TASK BRIEF →
From the first line to the last, output the material exactly.

DATA →
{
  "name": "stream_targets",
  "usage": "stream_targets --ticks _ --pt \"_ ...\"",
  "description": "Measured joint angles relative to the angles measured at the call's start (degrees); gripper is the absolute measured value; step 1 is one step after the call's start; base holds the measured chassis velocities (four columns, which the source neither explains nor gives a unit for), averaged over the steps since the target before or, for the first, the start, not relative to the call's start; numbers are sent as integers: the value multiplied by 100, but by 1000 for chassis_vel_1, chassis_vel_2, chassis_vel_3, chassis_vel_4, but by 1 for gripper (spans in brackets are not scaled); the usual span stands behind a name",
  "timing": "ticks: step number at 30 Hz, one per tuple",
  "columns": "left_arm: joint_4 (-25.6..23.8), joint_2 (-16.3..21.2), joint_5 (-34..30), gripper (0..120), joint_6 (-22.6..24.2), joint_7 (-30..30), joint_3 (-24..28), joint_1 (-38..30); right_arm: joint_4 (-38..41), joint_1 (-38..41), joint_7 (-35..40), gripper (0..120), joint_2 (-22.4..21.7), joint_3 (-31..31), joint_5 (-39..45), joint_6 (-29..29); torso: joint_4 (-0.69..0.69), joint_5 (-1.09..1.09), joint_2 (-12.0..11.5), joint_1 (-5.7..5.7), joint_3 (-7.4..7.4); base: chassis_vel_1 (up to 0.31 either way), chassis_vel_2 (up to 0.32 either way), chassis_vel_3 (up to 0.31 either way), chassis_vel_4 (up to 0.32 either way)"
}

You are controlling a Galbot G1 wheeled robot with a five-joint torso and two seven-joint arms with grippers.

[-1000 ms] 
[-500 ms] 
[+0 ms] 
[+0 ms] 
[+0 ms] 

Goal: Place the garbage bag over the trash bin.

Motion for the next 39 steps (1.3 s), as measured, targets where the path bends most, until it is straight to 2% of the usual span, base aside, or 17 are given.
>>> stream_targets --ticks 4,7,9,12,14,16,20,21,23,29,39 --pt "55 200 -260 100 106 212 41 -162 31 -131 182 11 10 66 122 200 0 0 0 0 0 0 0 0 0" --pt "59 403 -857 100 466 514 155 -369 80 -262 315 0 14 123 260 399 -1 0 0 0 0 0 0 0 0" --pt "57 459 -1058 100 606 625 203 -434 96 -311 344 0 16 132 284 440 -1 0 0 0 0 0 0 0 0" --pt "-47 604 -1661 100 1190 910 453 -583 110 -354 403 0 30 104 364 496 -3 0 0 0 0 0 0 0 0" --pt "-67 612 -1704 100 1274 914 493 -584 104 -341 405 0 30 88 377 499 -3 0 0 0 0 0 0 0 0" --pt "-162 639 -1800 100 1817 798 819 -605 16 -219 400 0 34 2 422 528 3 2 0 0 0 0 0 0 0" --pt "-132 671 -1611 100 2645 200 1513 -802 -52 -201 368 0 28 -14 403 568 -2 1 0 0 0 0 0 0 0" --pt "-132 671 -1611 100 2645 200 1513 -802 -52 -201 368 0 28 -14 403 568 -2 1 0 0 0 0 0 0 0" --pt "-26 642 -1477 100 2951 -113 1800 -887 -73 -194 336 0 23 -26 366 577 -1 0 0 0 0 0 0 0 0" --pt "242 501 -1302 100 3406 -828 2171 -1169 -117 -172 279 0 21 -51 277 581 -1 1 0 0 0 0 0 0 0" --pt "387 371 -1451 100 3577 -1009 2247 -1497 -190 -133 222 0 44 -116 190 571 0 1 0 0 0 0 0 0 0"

RESPONSE BELOW →
{
  "name": "stream_targets",
  "usage": "stream_targets --ticks _ --pt \"_ ...\"",
  "description": "Measured joint angles relative to the angles measured at the call's start (degrees); gripper is the absolute measured value; step 1 is one step after the call's start; base holds the measured chassis velocities (four columns, which the source neither explains nor gives a unit for), averaged over the steps since the target before or, for the first, the start, not relative to the call's start; numbers are sent as integers: the value multiplied by 100, but by 1000 for chassis_vel_1, chassis_vel_2, chassis_vel_3, chassis_vel_4, but by 1 for gripper (spans in brackets are not scaled); the usual span stands behind a name",
  "timing": "ticks: step number at 30 Hz, one per tuple",
  "columns": "left_arm: joint_4 (-25.6..23.8), joint_2 (-16.3..21.2), joint_5 (-34..30), gripper (0..120), joint_6 (-22.6..24.2), joint_7 (-30..30), joint_3 (-24..28), joint_1 (-38..30); right_arm: joint_4 (-38..41), joint_1 (-38..41), joint_7 (-35..40), gripper (0..120), joint_2 (-22.4..21.7), joint_3 (-31..31), joint_5 (-39..45), joint_6 (-29..29); torso: joint_4 (-0.69..0.69), joint_5 (-1.09..1.09), joint_2 (-12.0..11.5), joint_1 (-5.7..5.7), joint_3 (-7.4..7.4); base: chassis_vel_1 (up to 0.31 either way), chassis_vel_2 (up to 0.32 either way), chassis_vel_3 (up to 0.31 either way), chassis_vel_4 (up to 0.32 either way)"
}

You are controlling a Galbot G1 wheeled robot with a five-joint torso and two seven-joint arms with grippers.

[-1000 ms] 
[-500 ms] 
[+0 ms] 
[+0 ms] 
[+0 ms] 

Goal: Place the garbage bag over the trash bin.

Motion for the next 39 steps (1.3 s), as measured, targets where the path bends most, until it is straight to 2% of the usual span, base aside, or 17 are given.
>>> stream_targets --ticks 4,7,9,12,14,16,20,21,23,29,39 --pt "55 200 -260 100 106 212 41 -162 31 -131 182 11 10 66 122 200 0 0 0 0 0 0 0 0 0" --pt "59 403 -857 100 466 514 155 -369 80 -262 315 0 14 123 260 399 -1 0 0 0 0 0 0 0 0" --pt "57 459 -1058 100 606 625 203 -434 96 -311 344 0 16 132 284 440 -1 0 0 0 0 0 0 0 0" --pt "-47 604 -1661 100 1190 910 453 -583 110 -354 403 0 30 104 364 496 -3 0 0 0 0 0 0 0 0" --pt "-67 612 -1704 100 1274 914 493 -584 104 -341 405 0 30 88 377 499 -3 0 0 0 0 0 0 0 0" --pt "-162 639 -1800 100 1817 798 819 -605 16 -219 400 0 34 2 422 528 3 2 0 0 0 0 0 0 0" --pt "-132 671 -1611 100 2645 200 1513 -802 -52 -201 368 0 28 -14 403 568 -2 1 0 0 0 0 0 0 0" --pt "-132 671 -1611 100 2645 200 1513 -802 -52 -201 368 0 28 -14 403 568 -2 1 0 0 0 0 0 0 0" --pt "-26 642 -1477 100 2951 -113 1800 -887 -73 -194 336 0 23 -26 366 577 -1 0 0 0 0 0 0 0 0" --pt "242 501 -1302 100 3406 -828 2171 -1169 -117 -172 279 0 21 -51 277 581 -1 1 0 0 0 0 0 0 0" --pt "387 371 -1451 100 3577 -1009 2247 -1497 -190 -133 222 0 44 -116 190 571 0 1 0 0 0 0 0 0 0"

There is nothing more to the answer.